Re: [math-fun] two problems from a Facebook thread (SPOILER)
I expect that when the count is close enough to 50-50, each individual maximizes their chance of being right if they guess the *opposite* of the color that constitutes the majority (if any) of what they see. —Dan -----Original Message-----
From: James Propp <jamespropp@gmail.com>
(I remember the days of putting in ^L ^L ^L at the top of an email before posting a spoiler. Is there something comparable that works for modern email readers?)
The prisoners can achieve a probability of success exceeding 90% if each person sees which color predominates among the 99 hats that he sees and then guesses that his hat is that same color. This only fails when there's a 50-50 split, which happens about 8% of the time.
I believe that this is best possible, but I don't have even the beginnings of a proof.

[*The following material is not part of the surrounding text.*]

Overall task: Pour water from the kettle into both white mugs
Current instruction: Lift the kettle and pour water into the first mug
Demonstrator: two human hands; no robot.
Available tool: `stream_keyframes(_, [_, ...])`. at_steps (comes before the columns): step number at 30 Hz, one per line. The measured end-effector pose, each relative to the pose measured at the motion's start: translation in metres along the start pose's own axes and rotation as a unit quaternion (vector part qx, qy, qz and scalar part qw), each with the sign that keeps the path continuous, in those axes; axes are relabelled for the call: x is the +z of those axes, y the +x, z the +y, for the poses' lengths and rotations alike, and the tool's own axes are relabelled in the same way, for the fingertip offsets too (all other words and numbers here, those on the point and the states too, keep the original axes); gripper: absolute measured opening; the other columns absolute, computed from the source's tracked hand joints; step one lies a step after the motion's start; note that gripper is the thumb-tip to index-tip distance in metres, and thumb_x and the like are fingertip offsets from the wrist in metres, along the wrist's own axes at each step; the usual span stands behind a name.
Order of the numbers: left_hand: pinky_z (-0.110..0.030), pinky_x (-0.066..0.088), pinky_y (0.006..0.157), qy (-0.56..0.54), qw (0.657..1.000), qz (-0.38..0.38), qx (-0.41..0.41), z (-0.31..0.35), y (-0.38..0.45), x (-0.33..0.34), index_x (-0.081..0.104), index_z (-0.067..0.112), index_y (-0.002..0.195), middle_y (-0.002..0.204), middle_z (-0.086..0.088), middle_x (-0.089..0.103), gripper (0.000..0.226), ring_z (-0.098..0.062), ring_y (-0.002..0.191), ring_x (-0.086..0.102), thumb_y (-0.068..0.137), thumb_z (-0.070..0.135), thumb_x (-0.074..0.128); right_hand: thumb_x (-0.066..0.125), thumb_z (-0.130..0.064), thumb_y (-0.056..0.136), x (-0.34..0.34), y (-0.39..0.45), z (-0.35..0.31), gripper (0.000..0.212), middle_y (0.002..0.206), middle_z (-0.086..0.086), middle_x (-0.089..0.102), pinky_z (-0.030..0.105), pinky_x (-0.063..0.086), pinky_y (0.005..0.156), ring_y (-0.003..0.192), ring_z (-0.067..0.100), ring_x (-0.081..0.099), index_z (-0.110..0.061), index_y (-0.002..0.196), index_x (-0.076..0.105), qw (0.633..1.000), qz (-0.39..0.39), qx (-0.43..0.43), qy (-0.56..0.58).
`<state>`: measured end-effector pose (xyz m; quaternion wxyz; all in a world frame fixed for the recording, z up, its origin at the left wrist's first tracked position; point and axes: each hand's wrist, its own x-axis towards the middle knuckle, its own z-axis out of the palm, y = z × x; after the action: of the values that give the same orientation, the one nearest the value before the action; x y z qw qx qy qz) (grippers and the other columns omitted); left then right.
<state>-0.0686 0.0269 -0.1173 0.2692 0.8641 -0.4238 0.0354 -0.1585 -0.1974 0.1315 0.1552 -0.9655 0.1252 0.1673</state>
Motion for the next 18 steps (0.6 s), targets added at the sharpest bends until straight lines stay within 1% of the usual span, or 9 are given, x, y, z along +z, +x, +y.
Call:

On Sun, Jun 18, 2017 at 1:42 PM, Thane Plambeck <tplambeck@gmail.com> wrote:
(1) (via Peter Winkler) Here's a (seemingly) new hat puzzle for you:
100 prisoners will be fitted with red or blue hats according to fair coinflips. Then the lights are turned on; each prisoner sees every other hat color and must write down a guess for his own. If a majority (at least 51) get their own hat color right, all the prisoners will be freed.
As usual the prisoners can't communicate once the hats are placed, but have time to strategize beforehand. Can they achieve a 90% probability of being freed? How about 95%?
(2) (Johan Wästlund) I'll just throw in here a question of (what turns out to be) similar flavor: Suppose you play a type of one-person tic-tac-toe where in every "move" you select a set of unoccupied squares, and then flip a coin to decide whether you get all those squares, or your "opponent" gets them. What winning probability can you achieve?
participants (1)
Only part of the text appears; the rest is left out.